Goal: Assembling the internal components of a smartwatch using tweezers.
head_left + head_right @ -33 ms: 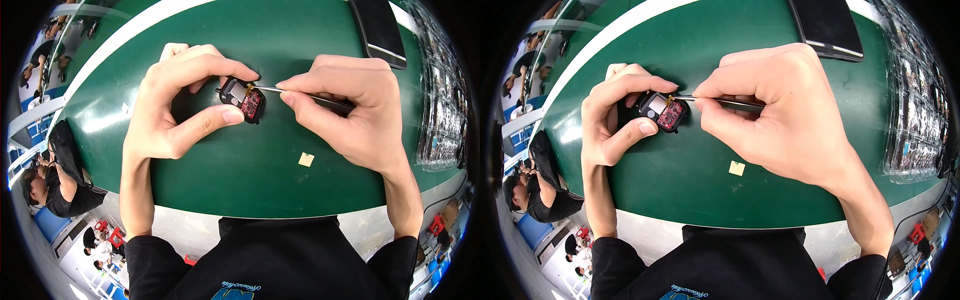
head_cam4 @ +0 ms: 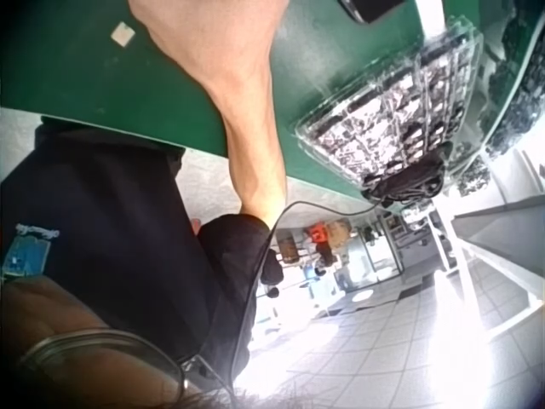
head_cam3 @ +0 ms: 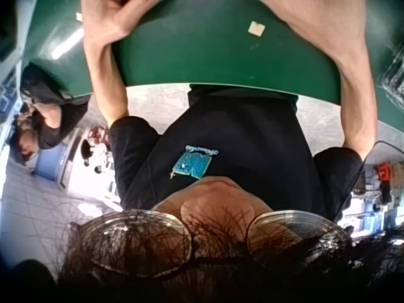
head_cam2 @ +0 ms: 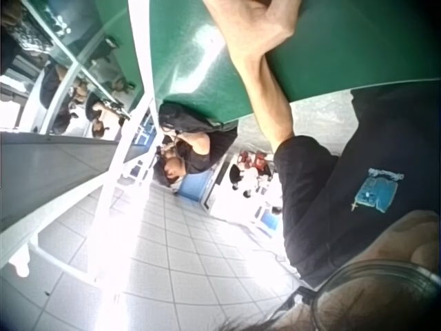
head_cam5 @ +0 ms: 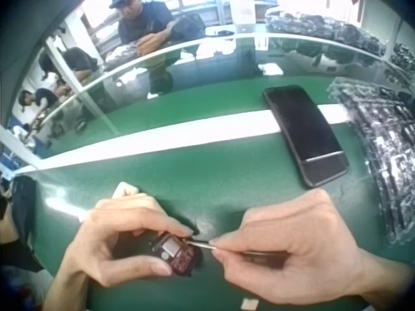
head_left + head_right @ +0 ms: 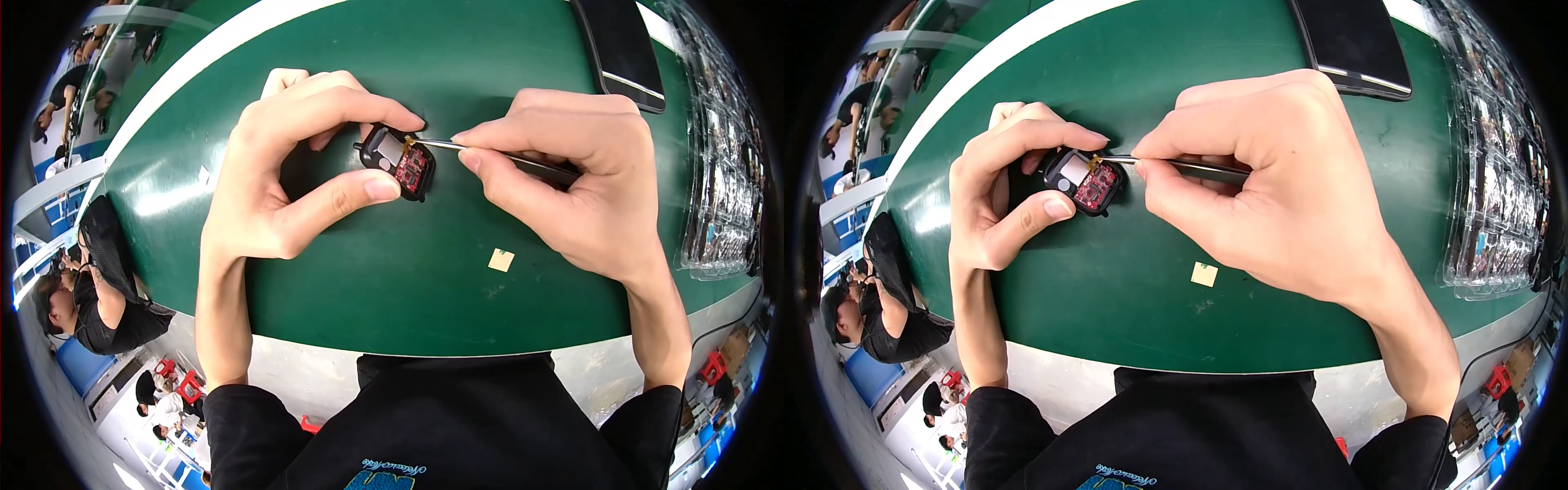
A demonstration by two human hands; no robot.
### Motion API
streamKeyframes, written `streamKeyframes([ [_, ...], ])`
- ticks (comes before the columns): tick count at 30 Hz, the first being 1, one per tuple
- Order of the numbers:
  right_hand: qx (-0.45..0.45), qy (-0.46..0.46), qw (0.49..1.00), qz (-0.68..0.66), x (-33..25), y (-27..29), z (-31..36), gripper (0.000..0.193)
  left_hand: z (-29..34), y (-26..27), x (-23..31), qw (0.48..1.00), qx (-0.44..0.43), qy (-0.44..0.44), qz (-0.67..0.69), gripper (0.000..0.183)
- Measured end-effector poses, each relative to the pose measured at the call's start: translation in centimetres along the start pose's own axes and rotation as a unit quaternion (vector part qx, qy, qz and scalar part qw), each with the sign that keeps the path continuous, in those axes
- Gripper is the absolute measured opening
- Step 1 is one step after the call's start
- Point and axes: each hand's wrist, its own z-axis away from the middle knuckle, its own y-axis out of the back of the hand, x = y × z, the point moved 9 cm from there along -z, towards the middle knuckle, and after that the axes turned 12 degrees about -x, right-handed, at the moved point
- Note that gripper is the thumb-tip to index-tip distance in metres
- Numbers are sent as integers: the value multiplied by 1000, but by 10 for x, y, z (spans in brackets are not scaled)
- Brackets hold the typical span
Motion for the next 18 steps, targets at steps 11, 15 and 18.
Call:
streamKeyframes([
  [11,3,25,1000,11,-3,-5,0,19,-1,0,7,999,8,-38,-4,50],
  [15,7,17,1000,12,-4,-4,1,19,-2,0,10,998,5,-53,-28,49],
  [18,5,12,1000,18,-4,-3,0,19,-2,-1,9,998,7,-55,-29,48],
])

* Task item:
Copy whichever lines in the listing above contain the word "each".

* Task solution:
- Measured end-effector poses, each relative to the pose measured at the call's start: translation in centimetres along the start pose's own axes and rotation as a unit quaternion (vector part qx, qy, qz and scalar part qw), each with the sign that keeps the path continuous, in those axes
- Point and axes: each hand's wrist, its own z-axis away from the middle knuckle, its own y-axis out of the back of the hand, x = y × z, the point moved 9 cm from there along -z, towards the middle knuckle, and after that the axes turned 12 degrees about -x, right-handed, at the moved point

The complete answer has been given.